Nothing but the lines from the one holding "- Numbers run" through the last line of the material below should be set down, exactly and without images.
(DATA BELOW Opens)
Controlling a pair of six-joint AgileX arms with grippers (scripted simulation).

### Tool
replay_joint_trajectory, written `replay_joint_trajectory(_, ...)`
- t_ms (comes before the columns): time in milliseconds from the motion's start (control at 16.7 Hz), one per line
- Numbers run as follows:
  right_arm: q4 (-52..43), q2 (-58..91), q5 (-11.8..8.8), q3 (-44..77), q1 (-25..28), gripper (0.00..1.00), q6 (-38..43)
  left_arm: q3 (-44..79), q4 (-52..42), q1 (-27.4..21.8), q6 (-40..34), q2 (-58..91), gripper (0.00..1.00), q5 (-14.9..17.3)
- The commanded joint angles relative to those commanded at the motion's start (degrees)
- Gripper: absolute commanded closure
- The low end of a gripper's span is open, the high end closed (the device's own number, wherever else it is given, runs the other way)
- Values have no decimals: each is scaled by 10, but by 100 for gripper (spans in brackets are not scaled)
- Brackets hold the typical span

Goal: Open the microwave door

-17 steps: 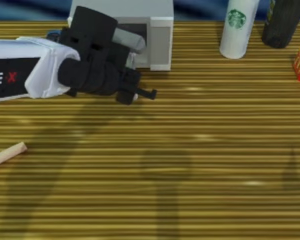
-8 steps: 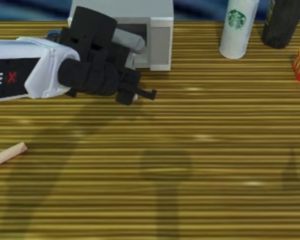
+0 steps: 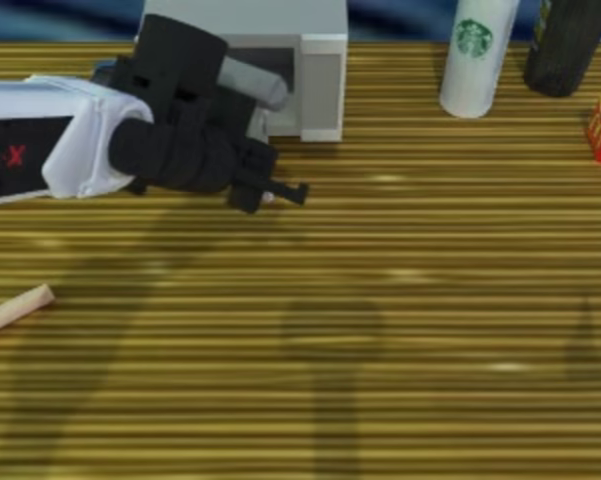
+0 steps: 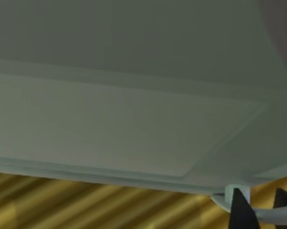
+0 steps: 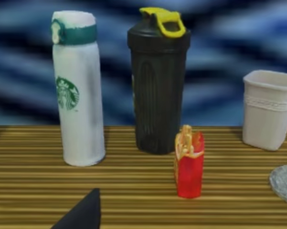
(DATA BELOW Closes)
- [THE ANSWER]
- Numbers run as follows:
  right_arm: q4 (-52..43), q2 (-58..91), q5 (-11.8..8.8), q3 (-44..77), q1 (-25..28), gripper (0.00..1.00), q6 (-38..43)
  left_arm: q3 (-44..79), q4 (-52..42), q1 (-27.4..21.8), q6 (-40..34), q2 (-58..91), gripper (0.00..1.00), q5 (-14.9..17.3)
- The commanded joint angles relative to those commanded at the motion's start (degrees)
- Gripper: absolute commanded closure
- The low end of a gripper's span is open, the high end closed (the device's own number, wherever else it is given, runs the other way)
- Values have no decimals: each is scaled by 10, but by 100 for gripper (spans in brackets are not scaled)
- Brackets hold the typical span

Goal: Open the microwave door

-17 steps: 
-8 steps: 
+0 steps: 
+0 steps: 
+0 steps: 

This output has been written out in full.